Je suis toujours déçu parce que les choses
ne vont pas assez loin pour moi, je pense qu'il y a une sorte de
réticence naturelle et spontanée de certains États membres à respecter
leurs propres engagements, a déclaré, le 25 mai, le commissaire
européen au développement, Louis Michel, en marge d'une réunion des
ministres du Développement de l'Union européenne (UE).
Les
ministres du Développement de l'UE étaient réunis en conclave les 25 et
26 mai à Bruxelles, où ils ont réitéré leurs engagements en matière
d'Aide publique au développement (APD), à savoir atteindre 0,56% du PIB
en 2010 et 0,7% en 2015. Selon Alexandre Polack, d'Action Aid, «certains
gouvernements essaient de se cacher derrière un écran collectif, pour
éviter d'avoir à remplir leur propre engagement individuel».

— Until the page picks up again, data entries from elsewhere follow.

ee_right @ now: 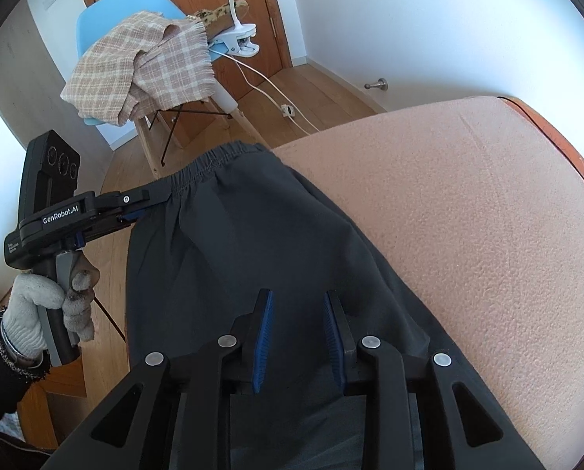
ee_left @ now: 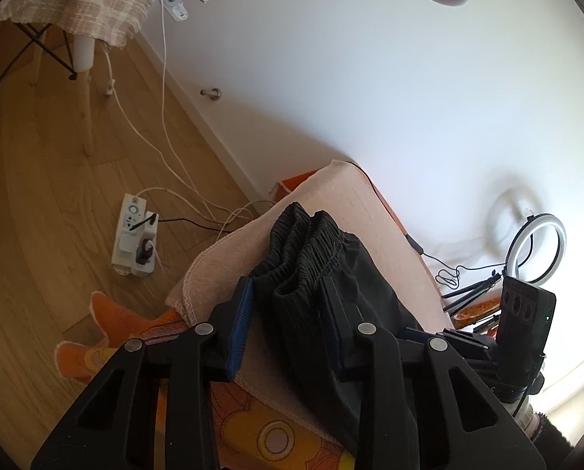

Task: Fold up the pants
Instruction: 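Grasp the elastic waistband with the left gripper beside the right gripper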

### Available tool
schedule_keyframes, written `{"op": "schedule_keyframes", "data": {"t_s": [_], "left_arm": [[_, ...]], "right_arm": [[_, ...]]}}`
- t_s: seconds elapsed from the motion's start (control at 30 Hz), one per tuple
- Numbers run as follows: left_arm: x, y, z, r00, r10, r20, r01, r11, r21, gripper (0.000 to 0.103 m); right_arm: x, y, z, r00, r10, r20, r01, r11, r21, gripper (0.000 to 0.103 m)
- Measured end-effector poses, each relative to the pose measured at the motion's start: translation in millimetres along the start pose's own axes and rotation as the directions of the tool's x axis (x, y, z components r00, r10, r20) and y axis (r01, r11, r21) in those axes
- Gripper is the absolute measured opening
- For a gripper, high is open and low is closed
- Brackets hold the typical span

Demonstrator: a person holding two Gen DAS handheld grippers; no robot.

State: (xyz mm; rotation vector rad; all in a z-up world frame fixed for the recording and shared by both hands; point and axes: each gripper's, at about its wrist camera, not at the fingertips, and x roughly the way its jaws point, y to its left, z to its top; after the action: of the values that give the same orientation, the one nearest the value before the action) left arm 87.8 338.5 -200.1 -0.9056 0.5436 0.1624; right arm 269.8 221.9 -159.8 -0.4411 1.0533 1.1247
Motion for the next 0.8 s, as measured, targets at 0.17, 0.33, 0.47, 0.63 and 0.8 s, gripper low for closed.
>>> {"op": "schedule_keyframes", "data": {"t_s": [0.17,0.33,0.47,0.63,0.8], "left_arm": [[2.7,3.3,1.2,1.0,0.011,0.004,-0.011,1.0,-0.02,0.038],[8.8,-3.4,3.0,1.0,0.009,0.012,-0.01,1.0,0.009,0.034],[5.9,-19.5,0.3,0.999,-0.003,0.053,-0.001,0.997,0.081,0.024],[4.6,-58.8,-11.1,0.998,0.006,0.063,-0.024,0.958,0.284,0.023],[13.7,-91.7,-31.5,0.999,0.018,0.028,-0.029,0.89,0.455,0.023]], "right_arm": [[6.2,1.4,-7.9,1.0,0.004,-0.009,-0.004,1.0,-0.01,0.028],[5.5,-2.1,-8.3,1.0,0.014,-0.01,-0.014,1.0,0.005,0.028],[4.4,-4.3,-8.6,1.0,0.021,-0.009,-0.02,1.0,0.021,0.028],[-10.5,-20.9,-3.3,0.994,0.107,0.028,-0.11,0.982,0.154,0.038],[-29.8,-42.5,12.9,0.955,0.269,0.126,-0.296,0.891,0.343,0.05]]}}
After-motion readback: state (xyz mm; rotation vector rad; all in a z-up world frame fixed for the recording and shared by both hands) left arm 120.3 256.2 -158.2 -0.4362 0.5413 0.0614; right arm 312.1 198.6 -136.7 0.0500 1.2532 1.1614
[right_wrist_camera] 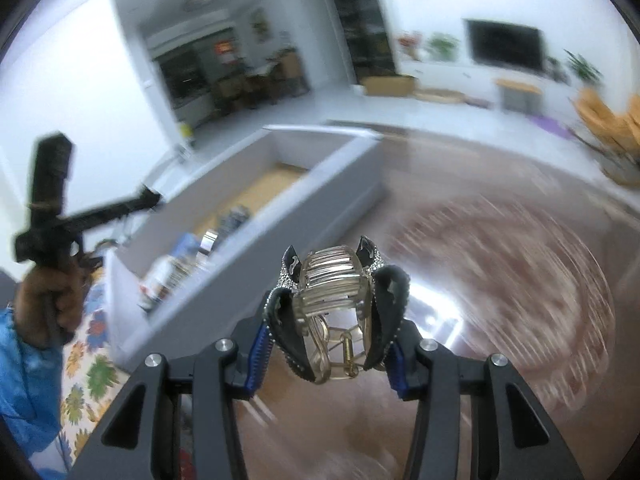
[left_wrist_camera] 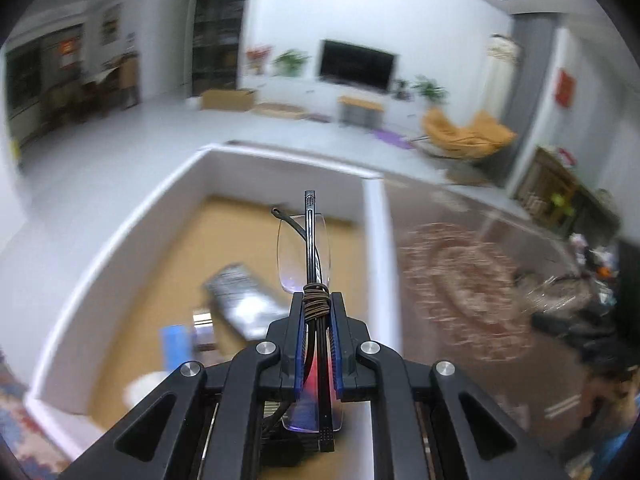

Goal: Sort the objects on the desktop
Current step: 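Carry the eyeglasses and clip into the white bin and open both tools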

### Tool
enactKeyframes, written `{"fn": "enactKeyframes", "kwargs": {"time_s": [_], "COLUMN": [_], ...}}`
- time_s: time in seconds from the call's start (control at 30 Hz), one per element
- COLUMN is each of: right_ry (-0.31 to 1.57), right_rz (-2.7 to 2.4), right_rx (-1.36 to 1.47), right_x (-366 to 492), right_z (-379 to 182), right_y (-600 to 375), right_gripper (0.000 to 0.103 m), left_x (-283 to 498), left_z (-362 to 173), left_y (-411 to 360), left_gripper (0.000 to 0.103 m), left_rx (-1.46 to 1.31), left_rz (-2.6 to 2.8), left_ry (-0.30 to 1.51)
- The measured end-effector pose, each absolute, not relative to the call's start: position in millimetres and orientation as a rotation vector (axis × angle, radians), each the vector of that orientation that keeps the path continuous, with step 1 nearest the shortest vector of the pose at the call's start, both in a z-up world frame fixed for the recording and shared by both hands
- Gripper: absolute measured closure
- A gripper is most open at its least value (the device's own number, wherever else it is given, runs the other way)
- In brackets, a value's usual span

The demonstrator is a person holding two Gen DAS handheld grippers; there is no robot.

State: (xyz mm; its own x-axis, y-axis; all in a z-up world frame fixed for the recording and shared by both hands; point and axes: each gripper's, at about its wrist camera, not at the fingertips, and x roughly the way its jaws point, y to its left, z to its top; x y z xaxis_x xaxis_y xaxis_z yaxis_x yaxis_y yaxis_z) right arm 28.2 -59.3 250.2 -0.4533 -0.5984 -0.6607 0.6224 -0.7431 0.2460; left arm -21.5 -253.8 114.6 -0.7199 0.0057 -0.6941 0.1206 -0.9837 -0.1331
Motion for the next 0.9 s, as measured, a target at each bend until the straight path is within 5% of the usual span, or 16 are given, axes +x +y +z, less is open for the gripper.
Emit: {"fn": "enactKeyframes", "kwargs": {"time_s": [0.17,0.43,0.5,0.57,0.63,0.9], "right_ry": [0.168,0.266,0.242,0.225,0.215,0.354], "right_rz": [-2.051,-1.802,-1.777,-1.767,-1.784,-1.93], "right_rx": [0.939,1.177,1.221,1.231,1.216,1.144], "right_x": [17,-5,-10,-14,-18,-29], "right_z": [272,206,194,190,197,242], "right_y": [-174,-312,-322,-325,-319,-277], "right_gripper": [0.055,0.053,0.045,0.031,0.018,0.008], "left_x": [-28,-21,-19,-16,-11,-4], "left_z": [80,38,35,35,40,64], "left_y": [-309,-339,-342,-340,-332,-299], "left_gripper": [0.093,0.089,0.073,0.023,0.007,0.004], "left_rx": [1.246,1.311,1.305,1.277,1.204,1.073], "left_rz": [-2.695,-2.52,-2.48,-2.468,-2.464,-2.498], "left_ry": [0.29,0.361,0.353,0.334,0.282,0.34]}}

Ainsi, avec seulement 0,20%, des pays comme l'Italie ou la Grèce
demeurent-ils toujours en deçà du minimum requis. Certains États
européens, non contents de gonfler à loisir les chiffres de l'APD, y
incluent même les annulations de dettes et les frais de rapatriement
des clandestins. La politique d'investissements n'est pas en reste.
L'Europe consacre ainsi moins de 2% de ses investissements au Sud
contre 20% des investissements américains et 25% des investissements
japonais à destination de leur Sud respectif.